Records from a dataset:
○ ○ ○ ○
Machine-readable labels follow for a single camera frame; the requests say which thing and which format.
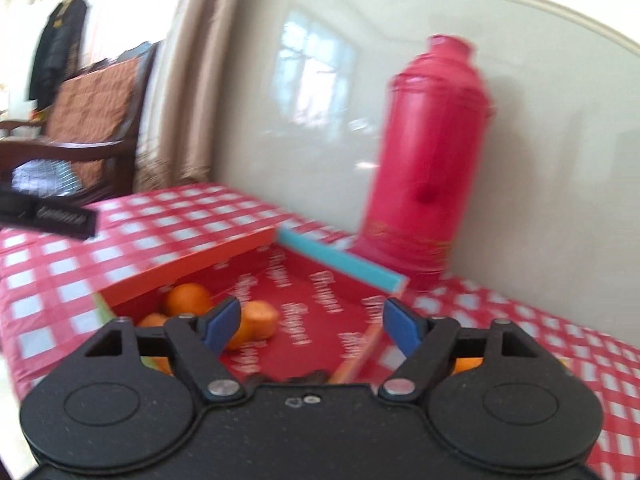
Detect small orange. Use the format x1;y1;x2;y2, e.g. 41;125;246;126
164;283;214;316
452;358;484;375

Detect peeled orange chunk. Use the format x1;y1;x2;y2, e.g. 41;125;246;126
226;300;280;351

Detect orange with stem front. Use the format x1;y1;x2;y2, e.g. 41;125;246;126
145;356;172;376

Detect large orange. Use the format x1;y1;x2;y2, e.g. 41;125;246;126
137;312;168;327

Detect dark fruit back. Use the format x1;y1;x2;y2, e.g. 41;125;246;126
244;370;331;388

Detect blue checkered cloth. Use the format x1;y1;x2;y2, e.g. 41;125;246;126
11;159;82;197

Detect red checkered tablecloth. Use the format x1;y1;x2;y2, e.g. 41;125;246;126
1;184;639;479

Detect colourful cardboard box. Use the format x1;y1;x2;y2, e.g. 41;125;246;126
93;228;408;384

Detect dark wooden armchair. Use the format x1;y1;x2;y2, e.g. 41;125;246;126
1;42;160;205

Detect hanging black jacket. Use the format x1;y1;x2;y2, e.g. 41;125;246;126
28;0;88;110

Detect beige curtain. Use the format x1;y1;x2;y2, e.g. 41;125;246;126
134;0;239;191

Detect red thermos flask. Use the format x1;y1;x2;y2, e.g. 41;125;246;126
352;35;491;290
○ ○ ○ ○
ABOUT THIS EXERCISE → The answer should be the records above, unchanged, with the pictures omitted.

EXERCISE RESULT →
Machine-readable labels follow for a single camera frame; the requests say which thing and which format.
Detect small orange. Use the format x1;y1;x2;y2, e.g. 41;125;246;126
164;283;214;316
452;358;484;375

Detect peeled orange chunk. Use the format x1;y1;x2;y2, e.g. 41;125;246;126
226;300;280;351

Detect orange with stem front. Use the format x1;y1;x2;y2, e.g. 41;125;246;126
145;356;172;376

Detect large orange. Use the format x1;y1;x2;y2, e.g. 41;125;246;126
137;312;168;327

Detect dark fruit back. Use the format x1;y1;x2;y2, e.g. 41;125;246;126
244;370;331;388

Detect blue checkered cloth. Use the format x1;y1;x2;y2, e.g. 41;125;246;126
11;159;82;197

Detect red checkered tablecloth. Use the format x1;y1;x2;y2, e.g. 41;125;246;126
1;184;639;479

Detect colourful cardboard box. Use the format x1;y1;x2;y2, e.g. 41;125;246;126
93;228;408;384

Detect dark wooden armchair. Use the format x1;y1;x2;y2, e.g. 41;125;246;126
1;42;160;205

Detect hanging black jacket. Use the format x1;y1;x2;y2, e.g. 41;125;246;126
28;0;88;110

Detect beige curtain. Use the format x1;y1;x2;y2, e.g. 41;125;246;126
134;0;239;191

Detect red thermos flask. Use the format x1;y1;x2;y2, e.g. 41;125;246;126
352;35;491;290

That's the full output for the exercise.